Bulgaria's Finance Ministry raised on Monday its share to 50,05% from 44% in the country's stock exchange, which has been turned into a public company.
A proposal to this effect was adopted at an Extraordinary General Meeting of the Bulgarian Stock Exchange on September 13.
It is expected that the listing of the Bulgarian exchange on its own platform will be a fact by the end of 2010.
Representatives of the Finance Ministry and the Stock Exchange have commented that the move will give the ministry the opportunity to seek a strategic investor, make the Exchange transparent, increase interest towards the capital market and reinstate the trust in the latter.
Meanwhile Victor Papazov, founder, former CEO and chairman of the Bulgarian Stock Exchange has harshly criticized the decision, saying the Bulgarian government is threatening the country's economic future with a bid to effectively nationalize its stock exchange at a knock-down price.

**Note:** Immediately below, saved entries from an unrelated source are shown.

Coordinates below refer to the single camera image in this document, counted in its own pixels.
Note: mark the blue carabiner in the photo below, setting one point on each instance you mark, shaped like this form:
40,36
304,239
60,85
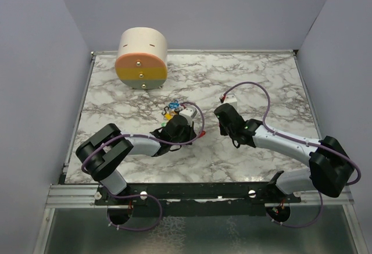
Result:
173,105

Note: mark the yellow tag key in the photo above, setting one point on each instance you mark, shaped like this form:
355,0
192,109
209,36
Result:
167,116

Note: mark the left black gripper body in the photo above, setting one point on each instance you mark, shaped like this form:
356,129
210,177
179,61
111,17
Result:
186,135

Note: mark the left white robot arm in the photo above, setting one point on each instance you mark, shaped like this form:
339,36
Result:
101,154

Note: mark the round pastel drawer box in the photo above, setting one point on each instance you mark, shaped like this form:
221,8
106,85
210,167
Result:
141,61

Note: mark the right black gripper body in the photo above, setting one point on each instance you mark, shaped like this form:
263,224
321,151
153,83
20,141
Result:
224,131

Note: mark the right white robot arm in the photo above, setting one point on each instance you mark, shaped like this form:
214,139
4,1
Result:
327,167

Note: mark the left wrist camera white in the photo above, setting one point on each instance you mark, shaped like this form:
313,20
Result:
189,113

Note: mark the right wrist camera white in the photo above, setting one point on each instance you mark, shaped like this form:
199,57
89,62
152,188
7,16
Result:
230,99

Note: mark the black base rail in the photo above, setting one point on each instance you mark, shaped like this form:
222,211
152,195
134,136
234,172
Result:
194,199

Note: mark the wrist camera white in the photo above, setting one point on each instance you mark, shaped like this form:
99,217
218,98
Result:
230,99
189,113

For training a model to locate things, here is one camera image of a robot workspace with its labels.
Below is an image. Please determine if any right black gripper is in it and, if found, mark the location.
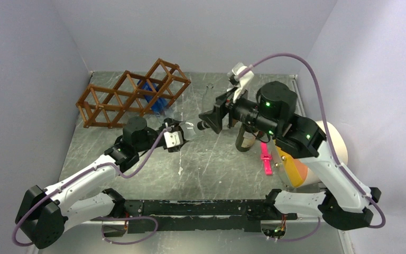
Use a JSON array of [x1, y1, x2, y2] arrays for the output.
[[199, 83, 279, 137]]

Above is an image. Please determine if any blue square Blue Dash bottle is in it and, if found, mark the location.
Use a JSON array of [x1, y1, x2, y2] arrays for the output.
[[142, 82, 167, 113]]

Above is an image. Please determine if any dark green wine bottle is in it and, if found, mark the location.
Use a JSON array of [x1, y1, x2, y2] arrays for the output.
[[235, 123, 259, 152]]

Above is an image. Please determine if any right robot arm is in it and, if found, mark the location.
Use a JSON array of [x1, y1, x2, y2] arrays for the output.
[[199, 81, 381, 231]]

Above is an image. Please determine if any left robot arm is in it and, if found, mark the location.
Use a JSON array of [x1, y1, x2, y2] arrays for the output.
[[12, 116, 205, 249]]

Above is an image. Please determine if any brown wooden wine rack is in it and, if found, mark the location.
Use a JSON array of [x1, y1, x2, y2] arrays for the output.
[[76, 58, 191, 129]]

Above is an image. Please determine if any pink plastic piece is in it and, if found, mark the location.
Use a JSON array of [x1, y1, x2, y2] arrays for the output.
[[261, 142, 273, 176]]

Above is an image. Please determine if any white cylinder with orange lid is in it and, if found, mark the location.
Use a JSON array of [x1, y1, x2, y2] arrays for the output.
[[275, 120, 349, 188]]

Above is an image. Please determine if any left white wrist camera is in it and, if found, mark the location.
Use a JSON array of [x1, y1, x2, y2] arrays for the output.
[[163, 131, 181, 149]]

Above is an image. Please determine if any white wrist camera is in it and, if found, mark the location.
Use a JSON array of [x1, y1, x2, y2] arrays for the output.
[[228, 62, 254, 104], [163, 131, 181, 149]]

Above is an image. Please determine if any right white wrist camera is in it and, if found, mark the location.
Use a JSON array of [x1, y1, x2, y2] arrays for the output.
[[228, 62, 254, 104]]

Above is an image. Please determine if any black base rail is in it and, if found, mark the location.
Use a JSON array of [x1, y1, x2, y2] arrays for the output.
[[103, 188, 297, 234]]

"Certainly the Bulgarian Stock Exchange does not remotely require central government control," Papazov wrote in an article for the Wall Street Journal.
Papazov urged the Finance Ministry to rethink their stance on what he has called "a short-term and ill-considered" act, which will present the government as "a new model of sovereign-wealth robber baron".
Bulgaria's center-right government has been angling for strategic investors for key majors, such as the tobacco monopoly and a few energy companies, in which the state owns higher than a 50% stake.
The decision was taken earlier this year after the cabinet was urged to sell on the stock exchange shares in companies, which are part of the Bulgarian Energy Holding, in a bid to put the local capital market back on track.